Really bad idea, server load may spike for few seconds or minutes and it will sent an email. You may wanna modify script so that if last 15 minutes average is above 5 or something like that. A better solution is monit or other such tools.


----------



## bsdvm (Jun 29, 2009)

30 seconds INTERVAL is just an example. Anyone can set his own value. I do usually set 600 seconds interval. So if there is a spike for a few seconds/minutes email won't be sent.


----------



## Maurovale (Jul 25, 2009)

Hi for a lot of servers I use nagios, to monitor load average, Disks, memory and latency.

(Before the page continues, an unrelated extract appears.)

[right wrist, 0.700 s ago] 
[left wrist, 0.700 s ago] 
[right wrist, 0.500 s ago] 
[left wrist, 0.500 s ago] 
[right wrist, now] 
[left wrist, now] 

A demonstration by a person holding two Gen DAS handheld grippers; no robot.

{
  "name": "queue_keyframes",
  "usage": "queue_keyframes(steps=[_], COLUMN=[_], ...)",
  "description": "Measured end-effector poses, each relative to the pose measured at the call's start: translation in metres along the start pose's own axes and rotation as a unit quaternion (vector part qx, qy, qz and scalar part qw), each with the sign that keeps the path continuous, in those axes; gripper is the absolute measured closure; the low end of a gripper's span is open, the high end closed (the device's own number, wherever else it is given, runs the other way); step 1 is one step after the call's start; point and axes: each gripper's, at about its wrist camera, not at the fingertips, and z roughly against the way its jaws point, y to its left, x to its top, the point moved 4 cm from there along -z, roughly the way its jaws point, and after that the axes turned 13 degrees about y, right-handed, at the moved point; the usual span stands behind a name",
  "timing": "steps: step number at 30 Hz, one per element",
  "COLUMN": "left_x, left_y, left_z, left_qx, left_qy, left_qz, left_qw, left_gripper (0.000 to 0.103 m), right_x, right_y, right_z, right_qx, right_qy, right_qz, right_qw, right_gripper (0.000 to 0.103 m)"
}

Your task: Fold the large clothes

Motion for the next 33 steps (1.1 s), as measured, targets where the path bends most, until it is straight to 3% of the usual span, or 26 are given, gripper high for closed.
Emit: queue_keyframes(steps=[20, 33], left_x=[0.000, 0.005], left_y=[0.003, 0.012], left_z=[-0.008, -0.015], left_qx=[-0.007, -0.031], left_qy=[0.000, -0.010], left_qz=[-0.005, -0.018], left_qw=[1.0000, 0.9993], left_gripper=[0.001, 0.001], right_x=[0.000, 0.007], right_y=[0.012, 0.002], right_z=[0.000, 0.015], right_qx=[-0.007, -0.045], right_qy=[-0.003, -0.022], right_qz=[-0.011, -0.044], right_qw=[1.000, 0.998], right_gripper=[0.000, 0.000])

Nagios can send you sms, emal and jabber alerts, and create various users and timetables to receive the alerts, very good indeed 

When I have time I will try zenoss - http://www.zenoss.com/community/open-source-network-monitoring-software/)


----------



## dennylin93 (Jul 29, 2009)

Munin is also useful (sysutils/munin-main and sysutils/munin-node), although not as powerful as Nagios.


----------



## vermaden (Jul 29, 2009)

@bsdvm

If you want to monitor load, then check *bsdsar(1)*:
http://freshports.org/sysutils/bsdsar


----------



## bsdvm (Jul 30, 2009)

*Thanks for replies*

Thanks to all for replies.
I'm using nagios as well for some of my servers. 

@vermaden
Will try bsdsar(1) when I have some spare time. Thanks.

Probably should had given this post slightly another title like:
" Quick script to monitor load average "


----------